Chelsea Clinton will receive her doctorate degree in international relations on Saturday from the prestigious British university. Her father was a Rhodes scholar at Oxford from 1968 to 1970.

The graduation ceremony comes as her mother is considering a potential 2016 presidential campaign.

The 34-year-old Clinton is reaching a number of milestones this year. In addition to her doctorate, Clinton and her husband, Marc Mezvinsky, are expecting their first child in the fall. And she has taken a more public role at her family's Bill, Hillary and Chelsea Clinton Foundation, where she serves as vice chair.

A longtime advocate for public health, Clinton has played an active role in developing policies at the foundation to address childhood obesity, HIV/AIDS, and childhood diarrhea around the globe.

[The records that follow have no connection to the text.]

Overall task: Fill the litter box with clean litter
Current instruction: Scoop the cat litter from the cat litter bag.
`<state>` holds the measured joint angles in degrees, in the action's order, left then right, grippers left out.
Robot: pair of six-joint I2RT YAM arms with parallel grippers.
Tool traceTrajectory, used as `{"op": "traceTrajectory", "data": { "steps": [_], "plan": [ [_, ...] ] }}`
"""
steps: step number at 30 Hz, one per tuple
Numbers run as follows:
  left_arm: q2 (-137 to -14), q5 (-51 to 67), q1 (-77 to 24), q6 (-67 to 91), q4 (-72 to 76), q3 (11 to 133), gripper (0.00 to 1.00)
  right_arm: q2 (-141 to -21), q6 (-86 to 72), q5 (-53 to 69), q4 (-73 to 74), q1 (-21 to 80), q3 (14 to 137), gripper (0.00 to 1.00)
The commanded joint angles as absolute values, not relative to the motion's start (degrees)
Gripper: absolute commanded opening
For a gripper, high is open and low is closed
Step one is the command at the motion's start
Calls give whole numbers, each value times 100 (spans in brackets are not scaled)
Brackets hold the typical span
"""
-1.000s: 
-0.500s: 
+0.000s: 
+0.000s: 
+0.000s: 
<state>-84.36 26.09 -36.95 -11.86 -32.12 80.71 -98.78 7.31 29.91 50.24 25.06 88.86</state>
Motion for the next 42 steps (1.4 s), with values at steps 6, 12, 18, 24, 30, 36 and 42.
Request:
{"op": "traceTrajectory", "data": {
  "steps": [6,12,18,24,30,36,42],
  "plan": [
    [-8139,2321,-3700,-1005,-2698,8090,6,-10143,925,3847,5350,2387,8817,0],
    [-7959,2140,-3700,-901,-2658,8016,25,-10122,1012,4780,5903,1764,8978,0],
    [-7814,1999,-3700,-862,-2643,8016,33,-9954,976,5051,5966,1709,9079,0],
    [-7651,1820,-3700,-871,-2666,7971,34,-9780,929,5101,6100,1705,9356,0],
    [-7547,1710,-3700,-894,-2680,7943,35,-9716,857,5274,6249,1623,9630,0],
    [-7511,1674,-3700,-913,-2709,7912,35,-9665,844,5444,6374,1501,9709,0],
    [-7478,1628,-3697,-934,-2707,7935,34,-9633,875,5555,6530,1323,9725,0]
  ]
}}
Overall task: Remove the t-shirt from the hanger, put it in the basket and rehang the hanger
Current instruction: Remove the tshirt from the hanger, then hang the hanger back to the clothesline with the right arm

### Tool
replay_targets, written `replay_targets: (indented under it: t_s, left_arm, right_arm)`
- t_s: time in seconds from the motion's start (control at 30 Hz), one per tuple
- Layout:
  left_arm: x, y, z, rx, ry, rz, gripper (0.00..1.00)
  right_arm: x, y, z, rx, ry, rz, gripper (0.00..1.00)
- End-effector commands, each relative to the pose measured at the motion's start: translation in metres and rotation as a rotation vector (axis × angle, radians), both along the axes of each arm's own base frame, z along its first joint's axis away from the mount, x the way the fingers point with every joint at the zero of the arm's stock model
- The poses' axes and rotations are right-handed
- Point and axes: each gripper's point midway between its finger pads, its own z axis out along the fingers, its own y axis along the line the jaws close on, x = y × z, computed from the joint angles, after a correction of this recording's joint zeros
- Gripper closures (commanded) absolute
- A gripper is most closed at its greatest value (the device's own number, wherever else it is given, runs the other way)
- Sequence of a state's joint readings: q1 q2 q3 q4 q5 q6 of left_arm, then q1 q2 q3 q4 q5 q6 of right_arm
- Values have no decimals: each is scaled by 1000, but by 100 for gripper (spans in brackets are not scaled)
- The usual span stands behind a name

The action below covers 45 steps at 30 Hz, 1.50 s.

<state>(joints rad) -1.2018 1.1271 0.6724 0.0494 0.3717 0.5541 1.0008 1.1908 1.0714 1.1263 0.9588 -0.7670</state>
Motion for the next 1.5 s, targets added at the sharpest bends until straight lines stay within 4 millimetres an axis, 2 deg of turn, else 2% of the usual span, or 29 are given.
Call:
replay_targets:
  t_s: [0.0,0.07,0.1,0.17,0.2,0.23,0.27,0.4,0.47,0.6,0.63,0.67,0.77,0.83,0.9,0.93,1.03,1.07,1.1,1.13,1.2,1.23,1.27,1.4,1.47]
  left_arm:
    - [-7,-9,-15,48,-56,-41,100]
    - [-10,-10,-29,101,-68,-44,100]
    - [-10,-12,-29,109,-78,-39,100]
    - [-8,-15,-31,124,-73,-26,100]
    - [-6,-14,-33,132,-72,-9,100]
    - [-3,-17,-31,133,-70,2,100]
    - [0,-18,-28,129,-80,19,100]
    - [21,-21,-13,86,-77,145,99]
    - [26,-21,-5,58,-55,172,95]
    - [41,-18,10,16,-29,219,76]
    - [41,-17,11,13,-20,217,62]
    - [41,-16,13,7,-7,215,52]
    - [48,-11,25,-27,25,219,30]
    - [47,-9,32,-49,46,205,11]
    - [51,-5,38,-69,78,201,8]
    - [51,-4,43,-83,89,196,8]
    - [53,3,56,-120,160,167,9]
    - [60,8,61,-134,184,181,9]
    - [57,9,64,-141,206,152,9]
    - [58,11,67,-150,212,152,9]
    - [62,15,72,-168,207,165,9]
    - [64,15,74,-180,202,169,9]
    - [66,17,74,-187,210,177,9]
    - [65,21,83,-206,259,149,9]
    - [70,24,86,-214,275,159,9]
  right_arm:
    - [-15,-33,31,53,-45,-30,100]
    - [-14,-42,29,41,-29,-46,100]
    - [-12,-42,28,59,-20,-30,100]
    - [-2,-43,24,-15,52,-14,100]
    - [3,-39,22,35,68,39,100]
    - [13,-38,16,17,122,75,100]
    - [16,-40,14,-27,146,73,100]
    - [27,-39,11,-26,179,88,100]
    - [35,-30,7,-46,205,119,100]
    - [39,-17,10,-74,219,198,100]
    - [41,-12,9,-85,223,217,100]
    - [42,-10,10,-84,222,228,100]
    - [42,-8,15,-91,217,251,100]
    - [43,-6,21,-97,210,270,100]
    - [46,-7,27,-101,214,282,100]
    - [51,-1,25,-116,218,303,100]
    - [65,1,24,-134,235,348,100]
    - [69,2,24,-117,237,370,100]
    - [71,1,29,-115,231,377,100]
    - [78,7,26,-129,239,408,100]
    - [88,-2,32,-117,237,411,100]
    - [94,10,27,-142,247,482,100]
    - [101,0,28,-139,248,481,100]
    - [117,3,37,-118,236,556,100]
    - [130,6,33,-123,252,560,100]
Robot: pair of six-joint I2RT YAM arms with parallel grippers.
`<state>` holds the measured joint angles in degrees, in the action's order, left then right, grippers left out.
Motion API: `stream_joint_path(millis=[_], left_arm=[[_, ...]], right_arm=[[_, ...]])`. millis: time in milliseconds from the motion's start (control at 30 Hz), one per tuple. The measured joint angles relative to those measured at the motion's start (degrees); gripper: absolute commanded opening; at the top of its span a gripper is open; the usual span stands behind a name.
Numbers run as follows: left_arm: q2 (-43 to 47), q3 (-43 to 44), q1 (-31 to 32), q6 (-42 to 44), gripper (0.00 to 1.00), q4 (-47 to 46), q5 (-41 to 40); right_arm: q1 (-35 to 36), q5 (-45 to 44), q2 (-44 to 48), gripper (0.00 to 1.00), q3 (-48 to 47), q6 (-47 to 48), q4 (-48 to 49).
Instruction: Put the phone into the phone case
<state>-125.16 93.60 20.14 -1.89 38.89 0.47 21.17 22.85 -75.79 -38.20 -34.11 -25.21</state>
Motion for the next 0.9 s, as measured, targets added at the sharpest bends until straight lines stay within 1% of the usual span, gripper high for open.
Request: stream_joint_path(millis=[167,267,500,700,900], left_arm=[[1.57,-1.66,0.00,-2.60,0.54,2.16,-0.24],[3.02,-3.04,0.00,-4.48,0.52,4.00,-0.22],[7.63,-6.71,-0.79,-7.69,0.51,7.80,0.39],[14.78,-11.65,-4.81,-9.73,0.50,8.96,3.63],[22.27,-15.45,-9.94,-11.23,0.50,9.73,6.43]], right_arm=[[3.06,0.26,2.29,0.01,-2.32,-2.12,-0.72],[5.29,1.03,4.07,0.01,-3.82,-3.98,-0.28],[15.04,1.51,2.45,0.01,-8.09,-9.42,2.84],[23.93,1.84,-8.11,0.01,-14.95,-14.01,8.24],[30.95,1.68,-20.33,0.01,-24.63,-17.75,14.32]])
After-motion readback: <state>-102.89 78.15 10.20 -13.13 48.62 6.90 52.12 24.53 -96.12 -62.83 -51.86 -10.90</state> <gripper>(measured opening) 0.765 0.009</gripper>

During an appearance at the annual South by Southwest festival in March, Clinton noted that more than 750,000 children die around the world every year because of severe hydration due to diarrhea, an issue her family's foundation hopes to address.

"We have to do whatever we can to ensure that no child dies of diarrhea," she said.

The younger Clinton, a special correspondent for NBC News, is a graduate of Stanford University and holds master's degrees from Oxford and Columbia University's Mailman School of Public Health.

During an appearance on ABC's "Jimmy Kimmel Live!" in April, the former president noted that once his daughter receives her doctorate, she will have four degrees.

"She'll have as many as her parents do -- combined," Bill Clinton said. "When she was younger, the way all kids are, she thought she knew more than I did about everything. But alas, in my dotage, it turned out to be true!"